Archive for category Career Development

Keep a Daily Diary

Maintain a daily diary within your current job.  Every meeting you attend, every project on which you work, and every analysis that you complete, should have some mention in your daily diary.  You simply need to capture a few bullet points at the end of each day in a MS Word document.

I actually wrote down positive feedback from people regarding my comments during meetings.  This is critical for several reasons.  One, it serves as a great reference as you prepare for your manager reviews.  You have the input and evidence easily accessible to refer to as you complete your review.  Second, and more importantly, as I had alluded to earlier, it provides you a place to capture the portfolio of new skills that you are developing in your internship.

You should be tailoring your existing experience to ideally give you the skills and bullet points on your resume for your ideal role or your next one  Let’s take Sony as an example.  Suppose that you are interested in working in corporate strategic planning at Sony.  Presumably this role encompasses market research and segmentation, customer penetration strategy, financial modeling around growth opportunities, and significant interaction with cross functional teams.  Now your focus over the next year should be to obtain each and every one of those prerequisite skills on your resume through the course of your work.

One of the most disciplined methods to keep track of this is through a daily diary. Be thinking of how you can reposition a meeting, project, or analysis to align with your fulltime tasks.  For example, if you are interviewing potential customers for a new product launch and are capturing that data, you most certainly can develop market segments from the output.  Even if your sample set of interviewees is already within a predetermined segment, you may be able to find out more information about them that would allow you to segment them even further.  This can be placed on your resume.  The same can be said for the next bullet point and so on. The daily diary allows you to encapsulate all of these skills to help build your new resume and get you one step closer to being on a closed interview invite list or to having your initial contact responded to from the target organization.

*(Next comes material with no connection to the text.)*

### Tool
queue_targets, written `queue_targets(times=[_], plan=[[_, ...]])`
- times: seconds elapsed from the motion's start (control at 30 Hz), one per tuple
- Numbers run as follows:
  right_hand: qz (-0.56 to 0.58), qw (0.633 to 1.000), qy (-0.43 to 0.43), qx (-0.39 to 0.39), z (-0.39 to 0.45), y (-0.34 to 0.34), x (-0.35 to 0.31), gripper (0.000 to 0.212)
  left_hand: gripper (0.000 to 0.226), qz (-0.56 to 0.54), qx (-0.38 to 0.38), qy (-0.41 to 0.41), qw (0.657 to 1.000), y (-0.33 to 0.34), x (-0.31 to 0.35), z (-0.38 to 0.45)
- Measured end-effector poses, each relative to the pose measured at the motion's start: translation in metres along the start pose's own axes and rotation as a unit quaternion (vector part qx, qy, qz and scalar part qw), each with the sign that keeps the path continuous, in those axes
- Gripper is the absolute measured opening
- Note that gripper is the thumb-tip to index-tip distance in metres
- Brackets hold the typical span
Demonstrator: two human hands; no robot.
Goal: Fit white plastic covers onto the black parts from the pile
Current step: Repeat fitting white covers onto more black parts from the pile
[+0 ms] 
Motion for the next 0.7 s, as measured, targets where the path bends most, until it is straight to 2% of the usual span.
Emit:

I did just that at Genuity, a pubic telecommunications services firm at which I was a Product Manager.  As a product manager, one is exposed to not only a variety of functions and tasks, but also to a multitude of groups within the organization.  Incidentally, my daily diary provided some excellent content for business school essays.  However, the real value from the diary came from my ability to sift through its content years later and help re-position my resume and create new bullet points depending upon the job or role to which I was applying.  Take the time to make a daily professional diary and you won’t regret it.